Ein „Erratum“ wäre also nicht schlecht und die Einsicht, dass – wie in jedem anderen Wirtschaftszweig auch – nur mittelfristig verlässliche Gewinnaussichten Wachstum bringen können.
MARKUS HOLT,
Haltern am See
Wo Verharmlosung beginnt
■ betr.: „Schüsse auf türkischen Laden“ u. a., taz vom 16. 11. 11
Die taz berichtete kurz über „Schüsse auf türkischen Laden“ (Seite 2) und ausführlich über die NSU-Mordserie und allerlei organisatorische Pläne, was nun alles anders werden soll. Wie will man aber Dateien anlegen, wenn rechtsradikale Taten oft nicht als solche bezeichnet werden? Die kleine Meldung ist doch typisch. Wer rechtsradikale Taten begeht, ist „verwirrt“, „betrunken“, beteiligt sich an allgemeiner „Randale“ oder ist eben ein „Hooligan“. Die Verharmlosung beginnt oft schon da, dann helfen Dateien und Archive auch nicht weiter. Meinungsfreiheit auch für rechte Meinungen ist eine Sache, Verharmlosung von Mord und Totschlag, Übergriffen und Körperverletzungen etwas ganz anderes. ULRICH FINCKH, Bremen
Gleichzeitig weinen und lachen
■ betr.: „Jetzt gefährlich, Nazis!“, taz vom 17. 11. 11
Einer der Gründe, warum ich die taz lese, ist natürlich in erster Linie: Ich will gut über das Tagesgeschehen informiert werden.

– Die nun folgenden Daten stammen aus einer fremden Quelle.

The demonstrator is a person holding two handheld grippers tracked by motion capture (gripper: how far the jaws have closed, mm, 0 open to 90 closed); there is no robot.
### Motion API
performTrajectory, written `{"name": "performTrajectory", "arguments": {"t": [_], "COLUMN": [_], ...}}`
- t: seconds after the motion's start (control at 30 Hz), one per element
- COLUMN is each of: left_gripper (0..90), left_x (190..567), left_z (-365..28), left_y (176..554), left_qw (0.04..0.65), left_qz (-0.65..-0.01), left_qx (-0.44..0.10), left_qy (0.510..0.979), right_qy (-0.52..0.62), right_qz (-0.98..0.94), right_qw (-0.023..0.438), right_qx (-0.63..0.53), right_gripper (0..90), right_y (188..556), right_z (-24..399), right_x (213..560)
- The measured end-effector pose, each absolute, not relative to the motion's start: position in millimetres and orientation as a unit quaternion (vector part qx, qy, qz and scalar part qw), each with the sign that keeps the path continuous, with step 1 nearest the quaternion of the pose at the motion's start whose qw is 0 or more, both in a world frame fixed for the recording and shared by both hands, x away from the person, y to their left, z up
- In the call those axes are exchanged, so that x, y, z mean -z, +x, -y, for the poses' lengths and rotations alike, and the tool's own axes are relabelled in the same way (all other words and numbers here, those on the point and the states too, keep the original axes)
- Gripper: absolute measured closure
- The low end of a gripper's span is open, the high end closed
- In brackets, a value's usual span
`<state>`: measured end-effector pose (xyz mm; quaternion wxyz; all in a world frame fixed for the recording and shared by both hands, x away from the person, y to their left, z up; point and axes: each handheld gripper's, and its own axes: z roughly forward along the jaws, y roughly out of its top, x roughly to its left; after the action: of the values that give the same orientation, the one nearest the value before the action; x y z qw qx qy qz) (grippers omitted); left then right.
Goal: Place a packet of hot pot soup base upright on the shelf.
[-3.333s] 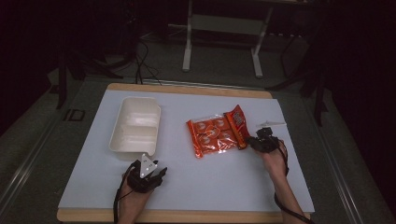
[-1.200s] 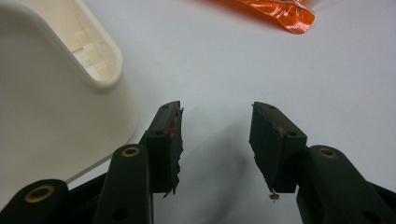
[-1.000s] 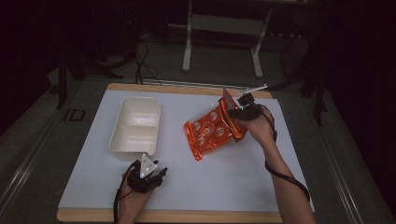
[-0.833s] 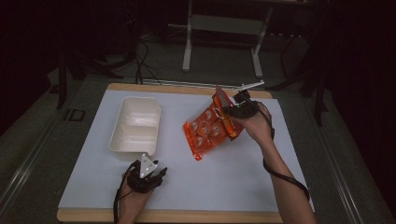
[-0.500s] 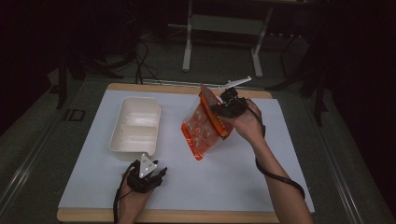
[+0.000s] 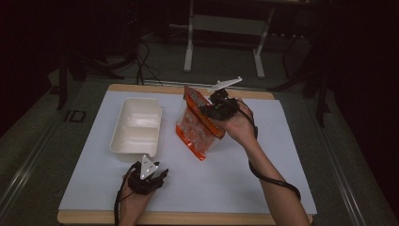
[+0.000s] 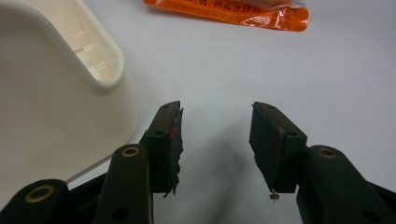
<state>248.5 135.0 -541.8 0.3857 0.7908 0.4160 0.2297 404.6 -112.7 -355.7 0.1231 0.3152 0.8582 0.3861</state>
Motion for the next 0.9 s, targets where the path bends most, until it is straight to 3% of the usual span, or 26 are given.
{"name": "performTrajectory", "arguments": {"t": [0.9], "left_gripper": [53.7], "left_x": [541.8], "left_z": [-135.2], "left_y": [248.4], "left_qw": [0.388], "left_qz": [-0.417], "left_qx": [-0.228], "left_qy": [0.789], "right_qy": [0.277], "right_qz": [-0.846], "right_qw": [0.169], "right_qx": [-0.423], "right_gripper": [89.9], "right_y": [392.2], "right_z": [87.8], "right_x": [330.8]}}
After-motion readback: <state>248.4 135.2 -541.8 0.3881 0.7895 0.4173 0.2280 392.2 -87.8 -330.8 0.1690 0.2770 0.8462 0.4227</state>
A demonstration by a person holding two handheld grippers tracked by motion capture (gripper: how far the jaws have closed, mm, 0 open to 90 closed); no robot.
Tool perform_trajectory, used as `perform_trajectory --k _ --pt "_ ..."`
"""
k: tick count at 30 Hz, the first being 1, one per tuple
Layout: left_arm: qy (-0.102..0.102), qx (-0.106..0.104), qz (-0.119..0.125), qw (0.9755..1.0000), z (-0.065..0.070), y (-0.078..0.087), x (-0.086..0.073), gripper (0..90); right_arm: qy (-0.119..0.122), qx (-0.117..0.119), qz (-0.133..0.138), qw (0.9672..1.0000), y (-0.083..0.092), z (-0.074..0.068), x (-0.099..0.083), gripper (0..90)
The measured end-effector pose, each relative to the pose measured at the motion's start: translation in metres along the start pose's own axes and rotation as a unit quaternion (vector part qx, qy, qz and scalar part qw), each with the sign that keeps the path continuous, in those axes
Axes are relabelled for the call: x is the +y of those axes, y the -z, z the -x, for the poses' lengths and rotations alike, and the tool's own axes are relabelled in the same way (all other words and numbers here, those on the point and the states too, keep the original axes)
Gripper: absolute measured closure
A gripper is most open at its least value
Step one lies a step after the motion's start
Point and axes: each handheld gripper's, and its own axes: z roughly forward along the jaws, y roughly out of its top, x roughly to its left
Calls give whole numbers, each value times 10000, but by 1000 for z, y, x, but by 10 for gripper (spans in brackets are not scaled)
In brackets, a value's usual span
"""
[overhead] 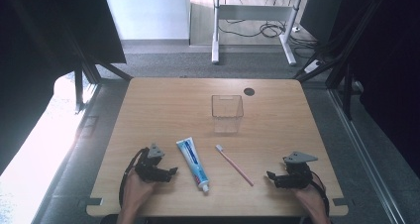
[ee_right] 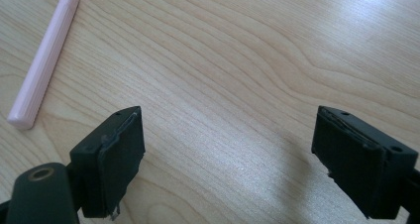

Aber ein weiterer wichtiger Grund ist, dass mir, die ich rhetorisch völlig unbegabt bin, mein Unbehagen, meine Sorgen und Hoffnungen von Euren SchreiberInnen so brillant in Worte gefasst werden, dass ich während des Lesens gleichzeitig weinen und lachen kann.
So geschehen bei der heutigen Kolumne von Josef Winkler.